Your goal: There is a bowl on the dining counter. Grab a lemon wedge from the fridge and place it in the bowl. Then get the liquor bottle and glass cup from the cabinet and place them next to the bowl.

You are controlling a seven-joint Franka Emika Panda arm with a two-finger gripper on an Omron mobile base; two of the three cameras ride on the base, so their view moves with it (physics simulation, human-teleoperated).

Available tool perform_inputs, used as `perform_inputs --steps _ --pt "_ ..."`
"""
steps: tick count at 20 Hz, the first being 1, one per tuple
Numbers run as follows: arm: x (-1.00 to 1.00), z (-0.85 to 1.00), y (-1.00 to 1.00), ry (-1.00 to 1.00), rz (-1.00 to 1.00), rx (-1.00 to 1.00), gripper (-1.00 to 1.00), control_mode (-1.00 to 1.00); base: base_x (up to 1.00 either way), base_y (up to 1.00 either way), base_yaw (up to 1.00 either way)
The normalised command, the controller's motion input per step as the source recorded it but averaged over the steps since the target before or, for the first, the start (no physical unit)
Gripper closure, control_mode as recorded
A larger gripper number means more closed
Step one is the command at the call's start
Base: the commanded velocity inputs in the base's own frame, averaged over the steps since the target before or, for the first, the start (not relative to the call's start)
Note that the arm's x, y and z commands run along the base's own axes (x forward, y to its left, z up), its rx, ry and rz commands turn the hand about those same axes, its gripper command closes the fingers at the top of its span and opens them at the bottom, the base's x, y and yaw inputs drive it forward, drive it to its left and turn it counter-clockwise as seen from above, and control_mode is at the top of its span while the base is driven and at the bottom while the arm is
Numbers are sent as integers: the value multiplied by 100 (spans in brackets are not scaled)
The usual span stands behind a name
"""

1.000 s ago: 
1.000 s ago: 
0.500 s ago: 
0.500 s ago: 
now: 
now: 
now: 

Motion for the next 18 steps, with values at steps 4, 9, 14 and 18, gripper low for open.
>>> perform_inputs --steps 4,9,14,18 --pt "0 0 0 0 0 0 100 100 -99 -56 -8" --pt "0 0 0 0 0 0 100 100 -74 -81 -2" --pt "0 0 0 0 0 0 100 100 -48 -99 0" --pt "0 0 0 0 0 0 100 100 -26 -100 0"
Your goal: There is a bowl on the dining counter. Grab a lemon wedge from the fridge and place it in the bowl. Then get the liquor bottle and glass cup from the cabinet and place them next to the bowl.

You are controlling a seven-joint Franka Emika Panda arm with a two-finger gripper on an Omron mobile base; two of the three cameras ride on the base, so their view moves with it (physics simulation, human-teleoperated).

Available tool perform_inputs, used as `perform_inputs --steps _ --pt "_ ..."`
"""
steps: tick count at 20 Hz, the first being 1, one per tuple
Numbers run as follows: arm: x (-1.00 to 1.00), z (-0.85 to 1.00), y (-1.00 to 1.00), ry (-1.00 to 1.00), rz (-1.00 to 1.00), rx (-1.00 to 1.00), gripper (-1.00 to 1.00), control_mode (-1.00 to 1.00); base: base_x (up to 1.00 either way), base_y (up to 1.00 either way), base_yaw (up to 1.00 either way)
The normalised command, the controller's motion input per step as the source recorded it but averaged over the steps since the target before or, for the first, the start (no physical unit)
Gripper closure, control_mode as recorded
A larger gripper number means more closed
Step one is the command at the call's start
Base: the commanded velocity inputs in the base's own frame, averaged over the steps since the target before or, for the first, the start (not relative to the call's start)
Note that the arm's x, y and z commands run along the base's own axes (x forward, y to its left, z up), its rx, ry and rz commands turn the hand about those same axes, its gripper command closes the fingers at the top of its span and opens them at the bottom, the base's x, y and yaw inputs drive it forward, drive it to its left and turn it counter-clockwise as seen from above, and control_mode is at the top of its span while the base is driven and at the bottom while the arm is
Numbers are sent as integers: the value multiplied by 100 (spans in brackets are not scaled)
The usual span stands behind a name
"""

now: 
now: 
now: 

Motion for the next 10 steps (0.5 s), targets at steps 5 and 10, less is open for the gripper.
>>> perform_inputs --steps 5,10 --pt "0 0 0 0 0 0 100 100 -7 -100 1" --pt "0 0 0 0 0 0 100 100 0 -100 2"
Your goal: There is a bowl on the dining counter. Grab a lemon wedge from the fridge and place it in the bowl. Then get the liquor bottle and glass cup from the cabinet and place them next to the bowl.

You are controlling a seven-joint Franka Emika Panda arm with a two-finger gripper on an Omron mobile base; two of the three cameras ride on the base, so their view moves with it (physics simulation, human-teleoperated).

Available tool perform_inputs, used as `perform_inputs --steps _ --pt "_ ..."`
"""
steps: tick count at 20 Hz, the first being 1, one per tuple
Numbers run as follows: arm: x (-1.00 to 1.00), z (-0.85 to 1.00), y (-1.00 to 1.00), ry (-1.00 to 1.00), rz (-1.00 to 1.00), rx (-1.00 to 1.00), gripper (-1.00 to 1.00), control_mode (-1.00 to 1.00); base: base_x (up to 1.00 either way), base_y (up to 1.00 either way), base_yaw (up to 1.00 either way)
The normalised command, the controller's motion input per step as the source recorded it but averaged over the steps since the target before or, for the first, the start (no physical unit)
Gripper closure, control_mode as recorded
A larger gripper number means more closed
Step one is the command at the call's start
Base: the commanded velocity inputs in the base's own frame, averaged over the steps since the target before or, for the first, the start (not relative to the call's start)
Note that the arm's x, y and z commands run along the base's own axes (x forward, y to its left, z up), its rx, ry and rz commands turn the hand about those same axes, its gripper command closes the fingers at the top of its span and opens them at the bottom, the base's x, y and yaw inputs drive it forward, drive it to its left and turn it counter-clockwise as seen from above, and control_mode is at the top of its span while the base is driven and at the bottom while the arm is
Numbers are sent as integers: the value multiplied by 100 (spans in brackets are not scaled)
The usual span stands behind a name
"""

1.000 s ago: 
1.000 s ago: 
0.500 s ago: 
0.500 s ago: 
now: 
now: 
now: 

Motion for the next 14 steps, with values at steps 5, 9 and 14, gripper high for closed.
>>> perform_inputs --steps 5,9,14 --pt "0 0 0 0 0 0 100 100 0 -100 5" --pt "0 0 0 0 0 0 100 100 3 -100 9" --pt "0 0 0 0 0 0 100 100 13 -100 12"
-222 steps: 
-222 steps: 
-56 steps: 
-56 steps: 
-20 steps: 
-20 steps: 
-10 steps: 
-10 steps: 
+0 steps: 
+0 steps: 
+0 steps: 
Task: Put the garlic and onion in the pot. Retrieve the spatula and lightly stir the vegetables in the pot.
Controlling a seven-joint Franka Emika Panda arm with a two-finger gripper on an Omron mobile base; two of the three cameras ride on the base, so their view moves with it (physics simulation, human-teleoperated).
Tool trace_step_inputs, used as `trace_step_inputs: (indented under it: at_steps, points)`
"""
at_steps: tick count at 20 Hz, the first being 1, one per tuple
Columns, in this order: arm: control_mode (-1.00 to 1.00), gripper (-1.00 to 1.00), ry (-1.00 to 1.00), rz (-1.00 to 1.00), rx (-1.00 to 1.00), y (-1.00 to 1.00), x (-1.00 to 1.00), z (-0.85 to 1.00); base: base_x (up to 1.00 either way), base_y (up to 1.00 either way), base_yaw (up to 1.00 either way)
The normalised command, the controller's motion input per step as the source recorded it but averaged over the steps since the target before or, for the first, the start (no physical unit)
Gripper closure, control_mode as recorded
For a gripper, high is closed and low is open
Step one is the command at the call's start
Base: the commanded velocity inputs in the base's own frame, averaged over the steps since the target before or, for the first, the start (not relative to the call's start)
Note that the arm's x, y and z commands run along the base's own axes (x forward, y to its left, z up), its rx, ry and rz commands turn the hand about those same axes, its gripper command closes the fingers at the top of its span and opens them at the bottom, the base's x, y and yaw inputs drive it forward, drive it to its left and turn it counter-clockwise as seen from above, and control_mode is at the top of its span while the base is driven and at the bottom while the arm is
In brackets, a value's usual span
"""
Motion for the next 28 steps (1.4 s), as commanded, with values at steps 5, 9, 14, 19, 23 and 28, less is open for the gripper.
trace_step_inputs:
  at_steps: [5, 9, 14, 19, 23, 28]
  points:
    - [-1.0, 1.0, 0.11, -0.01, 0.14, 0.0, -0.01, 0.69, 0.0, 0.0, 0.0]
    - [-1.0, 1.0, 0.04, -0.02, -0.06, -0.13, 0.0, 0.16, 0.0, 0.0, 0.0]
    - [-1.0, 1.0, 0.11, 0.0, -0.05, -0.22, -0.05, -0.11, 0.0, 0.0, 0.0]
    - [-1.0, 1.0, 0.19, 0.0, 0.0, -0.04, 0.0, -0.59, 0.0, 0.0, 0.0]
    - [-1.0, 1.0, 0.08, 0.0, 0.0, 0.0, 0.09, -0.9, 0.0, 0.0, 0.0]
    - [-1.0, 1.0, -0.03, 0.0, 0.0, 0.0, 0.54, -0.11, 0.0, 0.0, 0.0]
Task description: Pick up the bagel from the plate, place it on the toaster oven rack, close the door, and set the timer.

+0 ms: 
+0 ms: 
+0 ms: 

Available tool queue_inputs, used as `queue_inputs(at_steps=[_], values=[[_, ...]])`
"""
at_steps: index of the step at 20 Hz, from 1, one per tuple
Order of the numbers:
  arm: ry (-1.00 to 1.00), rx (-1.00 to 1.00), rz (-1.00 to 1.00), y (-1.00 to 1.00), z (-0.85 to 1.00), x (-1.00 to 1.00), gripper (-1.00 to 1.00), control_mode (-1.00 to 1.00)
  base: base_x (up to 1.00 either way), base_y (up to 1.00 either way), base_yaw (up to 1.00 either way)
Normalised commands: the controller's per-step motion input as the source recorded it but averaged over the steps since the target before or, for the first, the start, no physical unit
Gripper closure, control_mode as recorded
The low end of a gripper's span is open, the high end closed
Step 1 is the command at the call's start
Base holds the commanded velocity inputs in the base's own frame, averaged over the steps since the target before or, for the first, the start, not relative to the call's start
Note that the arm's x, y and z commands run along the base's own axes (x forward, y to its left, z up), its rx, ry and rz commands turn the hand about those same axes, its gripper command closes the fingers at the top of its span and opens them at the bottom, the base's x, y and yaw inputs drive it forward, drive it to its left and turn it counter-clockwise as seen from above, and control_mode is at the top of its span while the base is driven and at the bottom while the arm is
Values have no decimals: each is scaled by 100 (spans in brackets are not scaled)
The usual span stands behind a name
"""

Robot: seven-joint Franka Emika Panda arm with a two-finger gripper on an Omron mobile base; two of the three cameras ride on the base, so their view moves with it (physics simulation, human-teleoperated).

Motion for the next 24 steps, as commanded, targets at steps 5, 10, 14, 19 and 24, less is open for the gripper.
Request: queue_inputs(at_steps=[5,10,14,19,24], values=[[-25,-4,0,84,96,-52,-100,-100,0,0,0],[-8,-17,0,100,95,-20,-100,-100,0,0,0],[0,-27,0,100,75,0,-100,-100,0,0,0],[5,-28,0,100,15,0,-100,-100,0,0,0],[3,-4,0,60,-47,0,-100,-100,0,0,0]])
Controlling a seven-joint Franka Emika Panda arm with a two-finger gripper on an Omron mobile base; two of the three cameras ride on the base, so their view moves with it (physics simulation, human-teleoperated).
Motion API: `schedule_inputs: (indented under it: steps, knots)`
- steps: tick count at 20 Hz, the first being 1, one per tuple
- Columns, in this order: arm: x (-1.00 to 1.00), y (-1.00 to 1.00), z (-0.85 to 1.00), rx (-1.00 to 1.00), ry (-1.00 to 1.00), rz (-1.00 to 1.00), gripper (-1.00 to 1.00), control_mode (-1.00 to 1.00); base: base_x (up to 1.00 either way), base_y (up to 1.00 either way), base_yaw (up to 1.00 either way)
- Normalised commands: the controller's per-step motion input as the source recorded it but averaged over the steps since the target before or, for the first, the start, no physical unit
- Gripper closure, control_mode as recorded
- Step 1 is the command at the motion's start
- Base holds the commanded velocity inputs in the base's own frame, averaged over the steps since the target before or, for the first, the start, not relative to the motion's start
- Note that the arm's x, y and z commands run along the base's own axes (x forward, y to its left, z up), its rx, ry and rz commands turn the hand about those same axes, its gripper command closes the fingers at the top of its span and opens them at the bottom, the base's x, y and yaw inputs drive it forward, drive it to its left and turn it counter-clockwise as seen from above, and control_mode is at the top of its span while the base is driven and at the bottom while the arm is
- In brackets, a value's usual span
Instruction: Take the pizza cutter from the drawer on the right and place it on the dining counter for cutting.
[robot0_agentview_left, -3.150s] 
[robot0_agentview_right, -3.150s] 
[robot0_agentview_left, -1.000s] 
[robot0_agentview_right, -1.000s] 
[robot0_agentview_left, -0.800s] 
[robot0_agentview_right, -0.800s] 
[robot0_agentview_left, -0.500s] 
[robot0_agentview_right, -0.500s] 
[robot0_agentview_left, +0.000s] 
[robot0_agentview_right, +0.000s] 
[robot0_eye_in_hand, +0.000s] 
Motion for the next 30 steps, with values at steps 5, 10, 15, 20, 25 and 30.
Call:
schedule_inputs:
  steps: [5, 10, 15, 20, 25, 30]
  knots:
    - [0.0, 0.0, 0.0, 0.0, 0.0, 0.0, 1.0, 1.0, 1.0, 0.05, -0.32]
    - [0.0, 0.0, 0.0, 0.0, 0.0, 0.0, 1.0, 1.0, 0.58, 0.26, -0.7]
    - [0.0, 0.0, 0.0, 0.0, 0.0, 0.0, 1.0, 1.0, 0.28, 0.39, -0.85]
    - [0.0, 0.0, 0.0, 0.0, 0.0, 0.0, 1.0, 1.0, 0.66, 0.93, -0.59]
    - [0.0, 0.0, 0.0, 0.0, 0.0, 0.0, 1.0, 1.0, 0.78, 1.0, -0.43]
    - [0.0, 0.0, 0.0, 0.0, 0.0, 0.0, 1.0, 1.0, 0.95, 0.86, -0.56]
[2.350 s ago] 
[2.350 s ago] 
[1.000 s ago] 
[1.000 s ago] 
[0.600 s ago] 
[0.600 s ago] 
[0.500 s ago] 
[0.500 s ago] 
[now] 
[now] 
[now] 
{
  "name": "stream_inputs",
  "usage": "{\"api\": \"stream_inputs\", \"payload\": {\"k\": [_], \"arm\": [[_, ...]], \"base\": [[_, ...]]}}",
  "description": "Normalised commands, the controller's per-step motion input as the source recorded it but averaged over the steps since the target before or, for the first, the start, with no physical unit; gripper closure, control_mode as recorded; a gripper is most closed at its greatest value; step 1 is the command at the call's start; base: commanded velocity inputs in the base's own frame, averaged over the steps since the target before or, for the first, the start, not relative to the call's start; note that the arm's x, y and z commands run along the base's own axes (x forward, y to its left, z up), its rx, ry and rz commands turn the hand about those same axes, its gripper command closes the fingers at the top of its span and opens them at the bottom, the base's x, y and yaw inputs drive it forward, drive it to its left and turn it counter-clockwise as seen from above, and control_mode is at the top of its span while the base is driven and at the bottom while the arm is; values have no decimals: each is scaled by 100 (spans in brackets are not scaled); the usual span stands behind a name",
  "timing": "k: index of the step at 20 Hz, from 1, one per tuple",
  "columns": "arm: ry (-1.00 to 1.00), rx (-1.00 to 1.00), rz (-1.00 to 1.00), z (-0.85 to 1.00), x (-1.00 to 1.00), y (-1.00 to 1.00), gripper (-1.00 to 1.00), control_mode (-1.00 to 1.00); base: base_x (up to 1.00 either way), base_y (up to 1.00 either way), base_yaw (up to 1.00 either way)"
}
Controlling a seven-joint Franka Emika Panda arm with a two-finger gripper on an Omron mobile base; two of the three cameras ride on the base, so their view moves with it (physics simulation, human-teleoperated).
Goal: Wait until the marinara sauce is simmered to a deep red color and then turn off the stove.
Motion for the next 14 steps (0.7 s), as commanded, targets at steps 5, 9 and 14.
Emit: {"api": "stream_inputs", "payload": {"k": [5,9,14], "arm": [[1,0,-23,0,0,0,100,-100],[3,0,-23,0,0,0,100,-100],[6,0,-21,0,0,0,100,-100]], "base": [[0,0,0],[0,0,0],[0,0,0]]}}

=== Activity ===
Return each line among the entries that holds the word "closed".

=== Result of this task ===
A larger gripper number means more closed
A larger gripper number means more closed
A larger gripper number means more closed
Motion for the next 14 steps, with values at steps 5, 9 and 14, gripper high for closed.
For a gripper, high is closed and low is open
The low end of a gripper's span is open, the high end closed
  "description": "Normalised commands, the controller's per-step motion input as the source recorded it but averaged over the steps since the target before or, for the first, the start, with no physical unit; gripper closure, control_mode as recorded; a gripper is most closed at its greatest value; step 1 is the command at the call's start; base: commanded velocity inputs in the base's own frame, averaged over the steps since the target before or, for the first, the start, not relative to the call's start; note that the arm's x, y and z commands run along the base's own axes (x forward, y to its left, z up), its rx, ry and rz commands turn the hand about those same axes, its gripper command closes the fingers at the top of its span and opens them at the bottom, the base's x, y and yaw inputs drive it forward, drive it to its left and turn it counter-clockwise as seen from above, and control_mode is at the top of its span while the base is driven and at the bottom while the arm is; values have no decimals: each is scaled by 100 (spans in brackets are not scaled); the usual span stands behind a name",

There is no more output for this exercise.